The difficulty of valuing a business is not only due to objective factors such as the qualifications and skills of the valuator; but also subjective factors such as the poor ethics and qualities of the valuator team, who only aim at personal gain. There have even been cases where officials undervalue the value of the business and then buy back those assets to sell outside, collecting the difference.
This reality is posing a requirement for Thanh Hoa province to improve the skills and professional ethics of the staff of enterprise valuation when equitizing. Improving the capacity of valuation and assessing the value of assets of enterprises is of particular importance in handling the complex issues arising in this process.
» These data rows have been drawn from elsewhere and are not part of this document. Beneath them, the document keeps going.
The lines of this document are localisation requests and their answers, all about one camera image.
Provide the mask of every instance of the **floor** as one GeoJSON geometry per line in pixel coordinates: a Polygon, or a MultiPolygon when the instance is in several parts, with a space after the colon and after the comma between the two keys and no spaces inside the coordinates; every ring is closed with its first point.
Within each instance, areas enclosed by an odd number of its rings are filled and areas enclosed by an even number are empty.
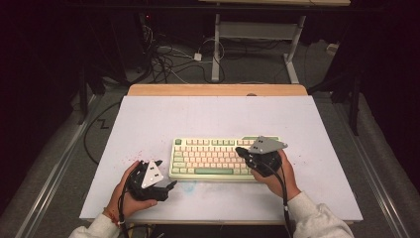
{"type": "MultiPolygon", "coordinates": [[[[288,42],[226,42],[221,60],[223,83],[290,83],[281,58],[288,46],[288,42]]],[[[323,80],[333,59],[326,53],[327,47],[320,41],[297,48],[293,63],[299,82],[306,88],[323,80]]],[[[158,77],[151,74],[139,83],[209,80],[210,63],[189,63],[196,49],[165,45],[159,51],[176,55],[166,55],[164,62],[165,67],[171,65],[171,74],[167,78],[158,74],[157,62],[154,75],[158,77]]],[[[204,55],[203,61],[210,60],[210,55],[204,55]]],[[[134,68],[127,70],[129,79],[138,75],[134,68]]],[[[68,237],[74,228],[89,225],[78,215],[97,168],[95,163],[100,162],[112,131],[118,113],[115,104],[127,93],[126,87],[110,78],[104,78],[104,84],[104,95],[89,94],[90,112],[82,124],[78,123],[78,98],[74,98],[74,112],[45,145],[0,218],[0,237],[68,237]]],[[[418,192],[393,157],[363,96],[358,137],[347,124],[347,103],[332,103],[329,92],[318,92],[313,97],[364,216],[364,221],[351,225],[355,236],[418,237],[418,192]]]]}

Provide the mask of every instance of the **green key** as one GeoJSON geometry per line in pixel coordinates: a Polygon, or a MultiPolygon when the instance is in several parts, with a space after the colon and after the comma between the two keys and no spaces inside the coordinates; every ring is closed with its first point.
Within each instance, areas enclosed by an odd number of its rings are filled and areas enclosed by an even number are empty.
{"type": "Polygon", "coordinates": [[[198,168],[195,169],[197,175],[232,175],[234,173],[233,169],[206,169],[198,168]]]}

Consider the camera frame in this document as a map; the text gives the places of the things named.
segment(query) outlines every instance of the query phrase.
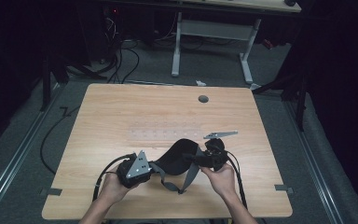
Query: forearm
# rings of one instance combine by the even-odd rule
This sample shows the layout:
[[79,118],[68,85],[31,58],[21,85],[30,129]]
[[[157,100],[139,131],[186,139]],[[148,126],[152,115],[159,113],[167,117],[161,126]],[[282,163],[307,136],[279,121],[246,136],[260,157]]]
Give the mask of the forearm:
[[95,200],[92,202],[87,213],[80,220],[80,224],[100,224],[106,213],[109,211],[110,205],[102,200]]
[[249,211],[243,206],[237,194],[230,194],[223,197],[229,213],[237,224],[257,224]]

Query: table top
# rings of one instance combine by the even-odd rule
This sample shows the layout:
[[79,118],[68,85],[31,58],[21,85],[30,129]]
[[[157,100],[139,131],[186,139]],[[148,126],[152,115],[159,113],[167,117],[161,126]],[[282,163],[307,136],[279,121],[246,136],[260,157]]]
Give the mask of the table top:
[[301,7],[296,3],[293,7],[287,6],[283,0],[182,0],[188,3],[211,4],[227,7],[245,7],[265,9],[281,12],[300,12]]
[[[199,97],[209,101],[201,103]],[[98,175],[117,157],[144,150],[157,160],[180,138],[205,150],[205,136],[238,131],[223,137],[226,150],[240,164],[249,211],[255,217],[289,217],[292,207],[260,118],[254,96],[245,88],[91,84],[42,216],[45,219],[81,219],[89,208]],[[186,174],[166,176],[182,186]],[[187,191],[178,195],[160,184],[159,175],[131,190],[108,212],[107,218],[223,218],[230,214],[199,172]]]

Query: gray carpet
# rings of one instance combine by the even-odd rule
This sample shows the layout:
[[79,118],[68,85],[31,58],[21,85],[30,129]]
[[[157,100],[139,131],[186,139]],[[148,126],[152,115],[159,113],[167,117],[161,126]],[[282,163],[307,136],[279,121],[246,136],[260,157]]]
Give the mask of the gray carpet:
[[[197,43],[184,47],[196,46]],[[253,47],[249,63],[255,83],[266,84],[275,78],[289,48],[290,46],[284,46],[268,50],[259,45]],[[171,77],[172,46],[151,48],[140,44],[133,50],[139,54],[140,62],[136,70],[128,77],[129,82],[136,80],[195,86],[196,80],[201,80],[208,86],[249,87],[243,80],[238,55],[222,50],[213,51],[213,45],[204,45],[197,50],[183,49],[179,77]],[[128,50],[122,52],[123,64],[119,72],[120,78],[123,78],[137,61],[132,52]],[[71,81],[62,87],[62,93],[48,112],[40,131],[31,144],[29,154],[0,202],[0,223],[77,223],[76,220],[48,221],[41,217],[46,196],[41,196],[39,193],[42,188],[50,187],[53,175],[42,164],[39,149],[48,130],[62,118],[61,107],[68,107],[69,111],[80,105],[86,88],[92,82],[96,81],[88,77],[71,76]],[[283,183],[294,190],[294,193],[289,194],[294,210],[293,215],[288,218],[266,218],[267,223],[330,223],[305,163],[296,128],[291,123],[291,117],[287,114],[281,98],[276,91],[268,91],[256,95],[255,99],[280,168]],[[356,194],[324,137],[323,129],[309,99],[307,104],[304,124],[310,145],[337,199],[338,208],[342,210],[344,222],[358,223]],[[21,139],[38,115],[40,106],[41,85],[38,85],[32,97],[13,117],[10,126],[0,139],[0,174],[5,170]],[[47,164],[54,170],[58,167],[75,119],[76,113],[64,119],[46,139],[44,155]]]

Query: metal bracket
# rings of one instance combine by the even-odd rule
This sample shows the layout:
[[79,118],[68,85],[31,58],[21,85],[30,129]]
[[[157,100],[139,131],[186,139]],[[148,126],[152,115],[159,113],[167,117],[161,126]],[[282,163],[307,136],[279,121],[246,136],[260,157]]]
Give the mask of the metal bracket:
[[136,177],[137,175],[143,175],[149,173],[151,169],[152,168],[150,168],[149,166],[149,162],[147,161],[145,152],[141,150],[139,152],[138,157],[135,159],[135,162],[132,164],[132,167],[127,172],[126,177],[132,178]]
[[203,138],[204,139],[221,138],[221,137],[225,137],[225,136],[229,136],[229,135],[233,135],[233,134],[237,134],[237,133],[238,133],[238,131],[227,132],[227,133],[210,133]]

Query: gray strap
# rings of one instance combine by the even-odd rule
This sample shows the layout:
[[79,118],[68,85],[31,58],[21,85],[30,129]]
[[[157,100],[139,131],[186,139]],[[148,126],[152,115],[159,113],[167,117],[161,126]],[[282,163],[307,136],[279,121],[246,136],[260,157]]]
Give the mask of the gray strap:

Currently, the staff of enterprise valuation in Thanh Hoa province have not yet received specialized training courses, so they are still confused in handling situations during valuation. The most basic solution to this problem is to form a team of professional, core appraisers who are formally trained in asset valuation, especially real estate and brand valuation.
In order to conduct good valuation, in addition to the specialized staff, the province also needs to build a team of assistants for price appraisers. These are people who are not yet appraisers (not yet issued a card), but play an important role in assisting appraisers in collecting data and initial work, or supporting appraisal reports. These people are considered as the "reserve army" for the team of skilled appraisers (issued with a card) in the future.